One of the very first interviews, I was speaking to Akello (not real name) a woman who was abducted together with her co-wife. They reached the bush and were forcibly ‘married’ to one man. They both endured years of sexual violations including gang rapes. They returned 6 years ago, they didn’t know they both had HIV. Akello tells me they passed it on to their husband they had left behind and he died 3 years ago. She hasn’t really dealt with her own trauma and she blames herself for ‘killing’ her husband.

One of the women at the medical camp in Ogur Lira.

Just like in all interviews, we always take time out when the woman needs sometime pull herself together. At the end she calls me back and says “You are my child, I shouldn’t be telling you this.” I had no words to add, I just sat down for some minutes. I felt she wanted to spare me from listening, listening to horrors that many others preferred untold. We had been through it all, her life in the bush, her life after and how she hardly owns anything. How she struggles to feed and educate her 2 grand children. Of the 8 children she had, only one survived. It’s tougher to listen to a woman your mother’s or grandmother’s age talk about how she was raped. You can’t easily cry because you don’t want to derail her further. You can’t help see your mother in the faces of all these women left with almost nothing of their dignity. Yet they tell you these stories that mothers can never tell their children because they think you can help in a way.

I met Ester Abeja, she insisted that I put her face out. She was afraid that covering her face was more like what the community and government have done-ignore their plight.
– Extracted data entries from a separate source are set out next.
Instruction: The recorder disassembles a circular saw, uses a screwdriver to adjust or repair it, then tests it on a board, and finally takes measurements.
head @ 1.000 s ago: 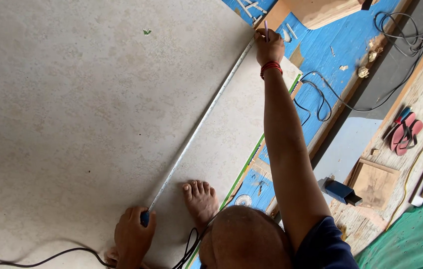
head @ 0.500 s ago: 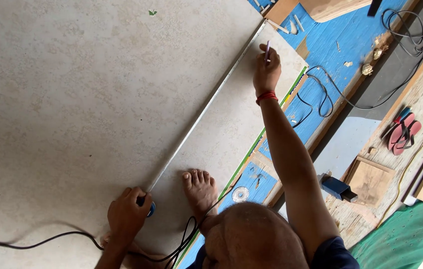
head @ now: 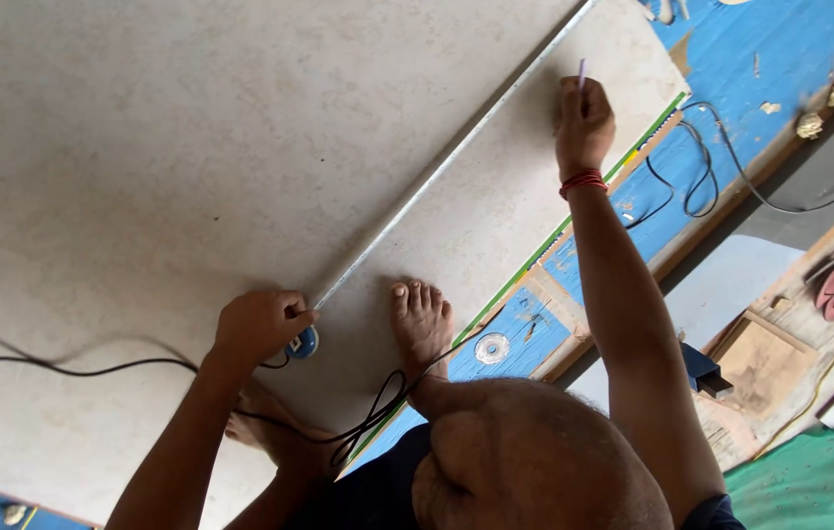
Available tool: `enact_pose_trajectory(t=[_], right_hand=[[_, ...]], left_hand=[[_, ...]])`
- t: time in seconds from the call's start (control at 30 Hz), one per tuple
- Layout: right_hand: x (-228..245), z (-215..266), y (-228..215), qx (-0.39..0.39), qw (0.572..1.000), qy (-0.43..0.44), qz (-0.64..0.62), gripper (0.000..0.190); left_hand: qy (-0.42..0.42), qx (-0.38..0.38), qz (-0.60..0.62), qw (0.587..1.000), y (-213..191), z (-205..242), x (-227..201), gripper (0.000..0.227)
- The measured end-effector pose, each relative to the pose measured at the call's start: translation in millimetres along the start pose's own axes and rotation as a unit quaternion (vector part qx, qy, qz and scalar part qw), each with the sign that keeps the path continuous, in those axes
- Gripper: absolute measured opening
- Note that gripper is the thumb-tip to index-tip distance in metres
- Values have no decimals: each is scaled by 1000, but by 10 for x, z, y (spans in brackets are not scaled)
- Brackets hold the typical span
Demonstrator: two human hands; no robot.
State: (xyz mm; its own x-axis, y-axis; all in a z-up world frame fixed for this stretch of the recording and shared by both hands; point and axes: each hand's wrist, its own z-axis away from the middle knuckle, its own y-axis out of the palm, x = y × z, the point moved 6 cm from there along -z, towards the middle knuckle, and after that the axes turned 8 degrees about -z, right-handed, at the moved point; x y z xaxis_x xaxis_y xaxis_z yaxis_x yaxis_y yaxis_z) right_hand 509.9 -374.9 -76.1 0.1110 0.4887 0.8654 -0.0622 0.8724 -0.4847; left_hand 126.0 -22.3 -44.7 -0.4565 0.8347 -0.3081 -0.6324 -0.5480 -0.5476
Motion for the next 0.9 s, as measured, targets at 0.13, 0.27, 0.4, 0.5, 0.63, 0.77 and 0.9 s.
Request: enact_pose_trajectory(t=[0.13,0.27,0.4,0.5,0.63,0.77,0.9], right_hand=[[-78,150,5,14,999,-32,-28,19],[120,694,479,168,980,-94,47,24],[470,1215,851,297,954,-50,9,27],[708,1399,945,360,931,-35,-46,33],[762,1476,1028,395,914,23,-87,45],[801,1565,1058,404,910,-59,-67,54],[968,1672,1045,422,898,-128,21,57]], left_hand=[[-5,13,-4,1000,23,-23,-36,32],[12,29,8,999,112,-52,-21,30],[33,53,11,998,174,-51,-112,29],[1,68,14,998,267,-54,-141,23],[17,28,26,999,230,-63,-155,18],[7,43,9,999,295,-97,-180,21],[16,53,11,998,285,-83,-210,20]])
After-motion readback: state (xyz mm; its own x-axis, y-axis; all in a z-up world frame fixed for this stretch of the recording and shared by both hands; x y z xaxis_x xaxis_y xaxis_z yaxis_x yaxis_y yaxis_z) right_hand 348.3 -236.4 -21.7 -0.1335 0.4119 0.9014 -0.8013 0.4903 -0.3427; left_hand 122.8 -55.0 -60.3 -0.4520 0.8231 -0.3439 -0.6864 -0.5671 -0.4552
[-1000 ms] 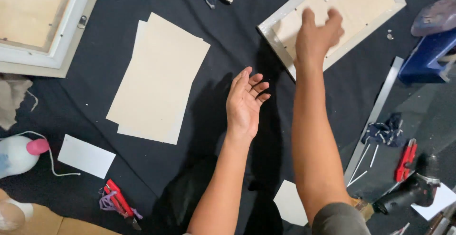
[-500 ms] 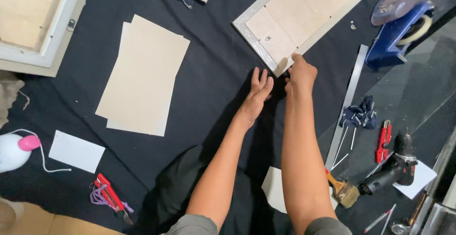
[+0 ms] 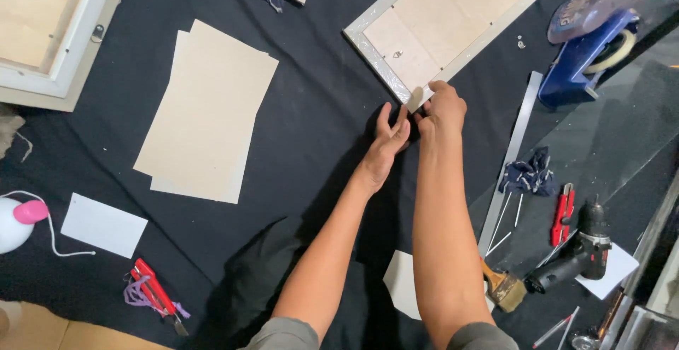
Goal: Assembling picture frames by inserting backings, securing metal tabs with a tool, and applying tape.
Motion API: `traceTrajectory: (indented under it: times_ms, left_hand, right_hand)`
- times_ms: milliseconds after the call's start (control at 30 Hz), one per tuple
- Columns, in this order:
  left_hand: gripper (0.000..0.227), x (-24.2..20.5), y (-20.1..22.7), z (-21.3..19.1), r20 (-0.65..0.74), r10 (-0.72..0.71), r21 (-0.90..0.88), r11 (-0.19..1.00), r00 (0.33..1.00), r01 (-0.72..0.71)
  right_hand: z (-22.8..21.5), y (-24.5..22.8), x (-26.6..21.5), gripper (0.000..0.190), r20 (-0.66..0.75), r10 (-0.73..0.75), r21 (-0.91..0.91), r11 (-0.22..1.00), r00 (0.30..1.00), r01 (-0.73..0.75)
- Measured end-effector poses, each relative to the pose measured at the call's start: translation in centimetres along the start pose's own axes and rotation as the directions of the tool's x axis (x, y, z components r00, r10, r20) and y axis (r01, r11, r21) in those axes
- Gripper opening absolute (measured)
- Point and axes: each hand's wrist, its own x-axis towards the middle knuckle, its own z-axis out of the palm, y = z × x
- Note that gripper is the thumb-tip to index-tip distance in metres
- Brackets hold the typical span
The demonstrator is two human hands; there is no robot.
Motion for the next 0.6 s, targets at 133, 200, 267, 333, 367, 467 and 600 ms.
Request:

Like most of the women that turned up for the screening, she had complications. She is suffering from what doctors called uterine prolapse (the descent of the uterus into the vagina or beyond). In her case her uterus is hanging out. She was abducted and violated by the LRA rebels for many years.  Ester needs a surgery that would cost about 200 USD. She has had this condition for years and she is raising 5 children whom the husband abandoned. Before I spoke to her she was visibly traumatised and she told me many times she has thought of killing her husband who now has two other wives. We talked about it and she agrees that wouldn’t solve her problems, we have to concentrate on getting her the operation to remove her uterus.

Most of the women i spoke to had been abandoned by their families once they came back from the LRA. They face a high level of stigma. For those who had children with the rebels and came back with them it’s even much more difficult. Their children are called ‘Kony’s children.’

Ester Abeja.

Ester had one child with one of the rebels, she’s now about 6 years. “Do they think I wanted to be raped by these rebels? Do they think i wanted to kill my own child?” Ester wonders. She tells me another chilling story of how rebels forced her to kill her one year old baby gal by smashing her skull on a tree. Another young son was captured with her and she has no idea if he’s still alive.  She tells me she rarely sleeps and you can see it in her eyes.

I left Ester in Ogur. I am hopeful that Isis-WICCE, the organisation i worked with on this medical camp, can get money to get Ester and others the much needed surgery. There’s such lack of attention for survivors of sexual violence who are mostly women all over the LRA affected areas. And if she gets the surgery she will need support and most of these women need a lot of economic empowerment but few reach government programs.

One doctor from Lira told me, “When war ends, there’s a silent war that has to be fought.”

He said the challenge so far has been that “politicians think they will just put structures which they can use to say this is what i did during my time and ignore peoples needs.” And i don’t expect my government to get Ester the much needed help because even the health center we were at didn’t have any drugs to give to those with the simplest of the reproductive health problems.